Now companies also have employee net promoter score. It defines: How engaged are you, what’s the probability that you recommend the company to your friends. This can be asked to the person explicitly, or derived from variables. Intelligent systems look at the way you are behaving over a period of time. When you get disengaged, there is a behavioral change in the way you work. This can be monitored with sentiment analysis at the very least. Sentiment analysis in the most primitive way would be pulse surveys every month instead of once a year or quarter.

Can you elaborate a bit more on sentimental analysis and its use cases?

So, the problem with something that happens once a year is relevance. A pulse survey done after appraisal, you would give a bad response after bad appraisal. But that necessarily doesn’t mean you don’t like the company or your job, it just is a momentary distraction. After every transaction that happens, you have an option to give your feedback on how you feel that day. Kwench, kind of does it on a daily basis.

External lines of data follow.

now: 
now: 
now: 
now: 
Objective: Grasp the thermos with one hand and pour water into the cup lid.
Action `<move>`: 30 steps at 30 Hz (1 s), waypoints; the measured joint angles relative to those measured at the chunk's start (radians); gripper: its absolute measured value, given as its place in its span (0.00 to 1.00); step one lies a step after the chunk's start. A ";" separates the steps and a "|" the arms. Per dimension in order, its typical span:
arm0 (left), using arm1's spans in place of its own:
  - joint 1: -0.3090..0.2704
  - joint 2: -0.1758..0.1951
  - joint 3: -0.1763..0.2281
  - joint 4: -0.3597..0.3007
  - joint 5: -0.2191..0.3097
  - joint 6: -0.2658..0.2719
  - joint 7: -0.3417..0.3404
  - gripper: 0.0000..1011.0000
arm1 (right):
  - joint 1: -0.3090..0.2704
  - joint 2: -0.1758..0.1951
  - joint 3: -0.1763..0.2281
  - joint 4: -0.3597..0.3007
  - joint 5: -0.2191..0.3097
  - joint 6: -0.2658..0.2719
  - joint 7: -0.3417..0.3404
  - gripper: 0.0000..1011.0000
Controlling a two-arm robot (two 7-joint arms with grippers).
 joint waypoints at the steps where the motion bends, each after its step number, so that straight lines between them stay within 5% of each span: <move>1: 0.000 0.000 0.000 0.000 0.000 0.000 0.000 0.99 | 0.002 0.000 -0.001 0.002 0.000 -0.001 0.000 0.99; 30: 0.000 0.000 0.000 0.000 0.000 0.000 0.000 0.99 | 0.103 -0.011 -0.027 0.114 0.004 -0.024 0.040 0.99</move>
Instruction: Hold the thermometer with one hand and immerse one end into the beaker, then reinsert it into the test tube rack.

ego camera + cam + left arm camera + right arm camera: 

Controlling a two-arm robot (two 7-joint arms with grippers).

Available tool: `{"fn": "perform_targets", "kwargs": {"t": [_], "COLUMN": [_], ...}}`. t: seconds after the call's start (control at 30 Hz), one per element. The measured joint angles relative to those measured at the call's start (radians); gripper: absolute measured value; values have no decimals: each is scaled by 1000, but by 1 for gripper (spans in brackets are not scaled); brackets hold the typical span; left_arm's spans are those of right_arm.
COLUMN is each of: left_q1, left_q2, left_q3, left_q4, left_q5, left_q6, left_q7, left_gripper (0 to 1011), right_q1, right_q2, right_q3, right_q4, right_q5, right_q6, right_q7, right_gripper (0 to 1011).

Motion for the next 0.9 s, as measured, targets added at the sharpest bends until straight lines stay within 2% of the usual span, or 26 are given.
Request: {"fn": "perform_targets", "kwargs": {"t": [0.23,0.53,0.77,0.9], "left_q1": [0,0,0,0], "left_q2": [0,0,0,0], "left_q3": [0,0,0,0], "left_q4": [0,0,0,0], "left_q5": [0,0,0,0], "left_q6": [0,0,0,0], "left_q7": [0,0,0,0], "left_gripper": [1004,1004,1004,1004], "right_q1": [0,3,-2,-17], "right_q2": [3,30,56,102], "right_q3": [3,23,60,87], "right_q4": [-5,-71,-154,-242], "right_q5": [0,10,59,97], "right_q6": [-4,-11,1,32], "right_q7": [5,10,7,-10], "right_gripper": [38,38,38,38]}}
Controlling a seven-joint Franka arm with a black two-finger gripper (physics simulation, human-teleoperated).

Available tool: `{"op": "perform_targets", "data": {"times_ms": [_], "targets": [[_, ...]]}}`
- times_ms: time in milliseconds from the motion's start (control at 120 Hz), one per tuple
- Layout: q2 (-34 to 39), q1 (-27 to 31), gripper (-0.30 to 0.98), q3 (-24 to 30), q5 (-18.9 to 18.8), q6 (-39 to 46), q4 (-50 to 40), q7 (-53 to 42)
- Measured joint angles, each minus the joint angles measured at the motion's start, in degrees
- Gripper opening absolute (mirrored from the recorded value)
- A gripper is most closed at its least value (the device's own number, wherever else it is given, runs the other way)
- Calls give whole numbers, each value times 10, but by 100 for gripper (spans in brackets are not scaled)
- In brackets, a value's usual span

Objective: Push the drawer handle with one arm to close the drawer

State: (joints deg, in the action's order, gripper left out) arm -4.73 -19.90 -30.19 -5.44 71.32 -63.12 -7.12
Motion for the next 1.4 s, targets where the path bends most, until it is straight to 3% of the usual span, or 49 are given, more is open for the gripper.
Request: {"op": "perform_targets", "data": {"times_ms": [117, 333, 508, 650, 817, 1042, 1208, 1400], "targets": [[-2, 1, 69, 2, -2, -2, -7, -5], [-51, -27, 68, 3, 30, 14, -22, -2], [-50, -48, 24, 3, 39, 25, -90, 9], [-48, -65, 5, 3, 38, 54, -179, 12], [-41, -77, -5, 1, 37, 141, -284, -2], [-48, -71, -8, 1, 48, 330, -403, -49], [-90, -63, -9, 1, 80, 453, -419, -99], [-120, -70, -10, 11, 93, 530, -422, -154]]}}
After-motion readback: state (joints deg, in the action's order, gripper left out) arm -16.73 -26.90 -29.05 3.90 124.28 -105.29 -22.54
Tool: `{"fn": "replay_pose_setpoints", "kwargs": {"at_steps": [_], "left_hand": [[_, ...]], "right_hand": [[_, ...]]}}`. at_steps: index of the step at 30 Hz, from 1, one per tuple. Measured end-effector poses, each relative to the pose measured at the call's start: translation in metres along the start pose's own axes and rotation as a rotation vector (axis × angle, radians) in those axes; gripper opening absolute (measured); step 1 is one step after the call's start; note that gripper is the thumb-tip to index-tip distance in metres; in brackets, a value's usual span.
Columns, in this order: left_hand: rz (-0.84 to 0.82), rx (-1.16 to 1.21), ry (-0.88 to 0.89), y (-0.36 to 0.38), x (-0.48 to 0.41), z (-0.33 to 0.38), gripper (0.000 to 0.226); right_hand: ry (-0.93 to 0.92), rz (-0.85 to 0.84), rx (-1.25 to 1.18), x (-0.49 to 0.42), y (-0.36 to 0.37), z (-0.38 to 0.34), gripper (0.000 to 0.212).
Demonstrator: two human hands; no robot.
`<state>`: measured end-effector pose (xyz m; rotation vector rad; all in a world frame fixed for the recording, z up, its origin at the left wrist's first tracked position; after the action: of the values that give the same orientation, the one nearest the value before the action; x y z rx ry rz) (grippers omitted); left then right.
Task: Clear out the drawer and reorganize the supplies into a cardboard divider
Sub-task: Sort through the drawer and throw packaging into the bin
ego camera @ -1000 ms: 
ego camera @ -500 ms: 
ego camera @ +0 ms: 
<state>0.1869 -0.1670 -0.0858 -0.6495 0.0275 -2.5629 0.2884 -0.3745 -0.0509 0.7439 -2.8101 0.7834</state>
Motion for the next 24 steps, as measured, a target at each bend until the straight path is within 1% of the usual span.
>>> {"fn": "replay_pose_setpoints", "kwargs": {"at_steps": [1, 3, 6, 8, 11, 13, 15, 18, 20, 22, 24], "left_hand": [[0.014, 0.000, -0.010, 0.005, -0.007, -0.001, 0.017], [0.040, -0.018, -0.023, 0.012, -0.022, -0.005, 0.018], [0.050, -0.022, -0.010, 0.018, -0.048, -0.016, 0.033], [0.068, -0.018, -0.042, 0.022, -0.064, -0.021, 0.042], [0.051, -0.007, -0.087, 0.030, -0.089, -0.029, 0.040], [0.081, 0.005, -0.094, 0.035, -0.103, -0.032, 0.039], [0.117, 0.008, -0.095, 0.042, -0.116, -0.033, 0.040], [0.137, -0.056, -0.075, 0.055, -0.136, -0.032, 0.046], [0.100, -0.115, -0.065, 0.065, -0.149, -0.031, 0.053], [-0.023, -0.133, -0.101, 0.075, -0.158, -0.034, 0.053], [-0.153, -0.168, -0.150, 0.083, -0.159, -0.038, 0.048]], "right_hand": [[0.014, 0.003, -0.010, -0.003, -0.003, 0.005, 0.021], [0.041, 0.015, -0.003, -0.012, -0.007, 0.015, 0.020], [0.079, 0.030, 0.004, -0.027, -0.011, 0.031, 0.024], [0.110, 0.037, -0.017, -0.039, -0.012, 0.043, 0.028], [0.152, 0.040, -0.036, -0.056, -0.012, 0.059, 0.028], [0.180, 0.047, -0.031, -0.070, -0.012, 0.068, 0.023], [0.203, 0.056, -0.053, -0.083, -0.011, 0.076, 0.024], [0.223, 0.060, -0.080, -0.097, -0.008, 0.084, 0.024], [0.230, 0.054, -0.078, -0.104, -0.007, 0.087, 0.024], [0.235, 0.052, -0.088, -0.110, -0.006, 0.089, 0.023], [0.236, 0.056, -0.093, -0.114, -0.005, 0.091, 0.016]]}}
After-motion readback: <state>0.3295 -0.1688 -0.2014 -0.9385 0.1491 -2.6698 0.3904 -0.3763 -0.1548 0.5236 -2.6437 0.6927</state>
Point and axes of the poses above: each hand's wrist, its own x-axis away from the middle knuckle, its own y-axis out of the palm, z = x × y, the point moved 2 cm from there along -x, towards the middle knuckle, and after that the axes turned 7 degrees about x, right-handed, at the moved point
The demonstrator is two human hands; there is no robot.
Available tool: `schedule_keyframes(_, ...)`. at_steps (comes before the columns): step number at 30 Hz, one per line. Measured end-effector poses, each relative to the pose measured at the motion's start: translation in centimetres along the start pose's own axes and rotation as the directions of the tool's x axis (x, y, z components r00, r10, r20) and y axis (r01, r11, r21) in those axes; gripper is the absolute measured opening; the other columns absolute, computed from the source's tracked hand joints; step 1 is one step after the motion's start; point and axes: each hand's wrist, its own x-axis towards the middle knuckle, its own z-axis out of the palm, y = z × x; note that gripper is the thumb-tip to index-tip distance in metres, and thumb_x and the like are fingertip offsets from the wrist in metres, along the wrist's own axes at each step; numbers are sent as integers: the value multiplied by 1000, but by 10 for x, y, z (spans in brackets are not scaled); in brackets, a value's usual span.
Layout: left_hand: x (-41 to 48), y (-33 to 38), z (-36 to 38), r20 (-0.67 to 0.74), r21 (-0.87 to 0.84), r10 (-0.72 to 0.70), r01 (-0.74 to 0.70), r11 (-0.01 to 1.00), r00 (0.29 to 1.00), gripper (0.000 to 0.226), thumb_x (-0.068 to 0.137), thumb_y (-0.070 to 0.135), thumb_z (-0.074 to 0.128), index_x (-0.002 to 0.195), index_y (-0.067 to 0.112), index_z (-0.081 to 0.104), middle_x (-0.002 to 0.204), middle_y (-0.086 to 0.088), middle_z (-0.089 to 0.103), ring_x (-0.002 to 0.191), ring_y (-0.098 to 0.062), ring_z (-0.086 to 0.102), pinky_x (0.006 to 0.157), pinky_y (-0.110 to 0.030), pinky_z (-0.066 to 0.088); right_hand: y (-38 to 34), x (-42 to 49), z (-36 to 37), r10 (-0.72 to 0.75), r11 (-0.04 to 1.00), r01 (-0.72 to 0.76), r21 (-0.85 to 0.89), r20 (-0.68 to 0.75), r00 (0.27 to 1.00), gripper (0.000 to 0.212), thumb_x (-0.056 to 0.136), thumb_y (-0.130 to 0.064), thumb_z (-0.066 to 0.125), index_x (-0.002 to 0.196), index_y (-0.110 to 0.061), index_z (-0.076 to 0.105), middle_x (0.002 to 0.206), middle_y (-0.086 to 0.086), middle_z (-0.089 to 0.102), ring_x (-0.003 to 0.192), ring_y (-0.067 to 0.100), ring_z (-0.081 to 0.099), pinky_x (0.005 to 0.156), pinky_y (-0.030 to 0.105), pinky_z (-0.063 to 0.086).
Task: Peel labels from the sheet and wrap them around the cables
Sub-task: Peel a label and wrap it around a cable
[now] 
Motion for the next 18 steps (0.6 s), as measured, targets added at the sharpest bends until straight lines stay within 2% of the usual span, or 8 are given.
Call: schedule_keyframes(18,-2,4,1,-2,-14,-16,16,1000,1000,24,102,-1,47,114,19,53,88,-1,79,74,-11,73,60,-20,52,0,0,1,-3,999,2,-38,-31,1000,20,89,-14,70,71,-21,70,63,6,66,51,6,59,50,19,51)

Every day you log onto the system, you get a question how do you feel today and a couple of smileys. In the background, we are able to build an emotional map of every employee to the team level.

For instance, consider a people manager who isn’t good. In that case, you see green everywhere and one orange developing. This is a very simplistic use case. At the deep learning level, you can figure out sentiment through conversations. If the conversations are getting aggressive, it is a symptom of impending stress. So then you can take action to reduce stress. These systems today can raise flags for intervention. Systems are evolving but right now they are a little discreet and in silos. That’s where the next generation collaboration platforms are enabling them to come together.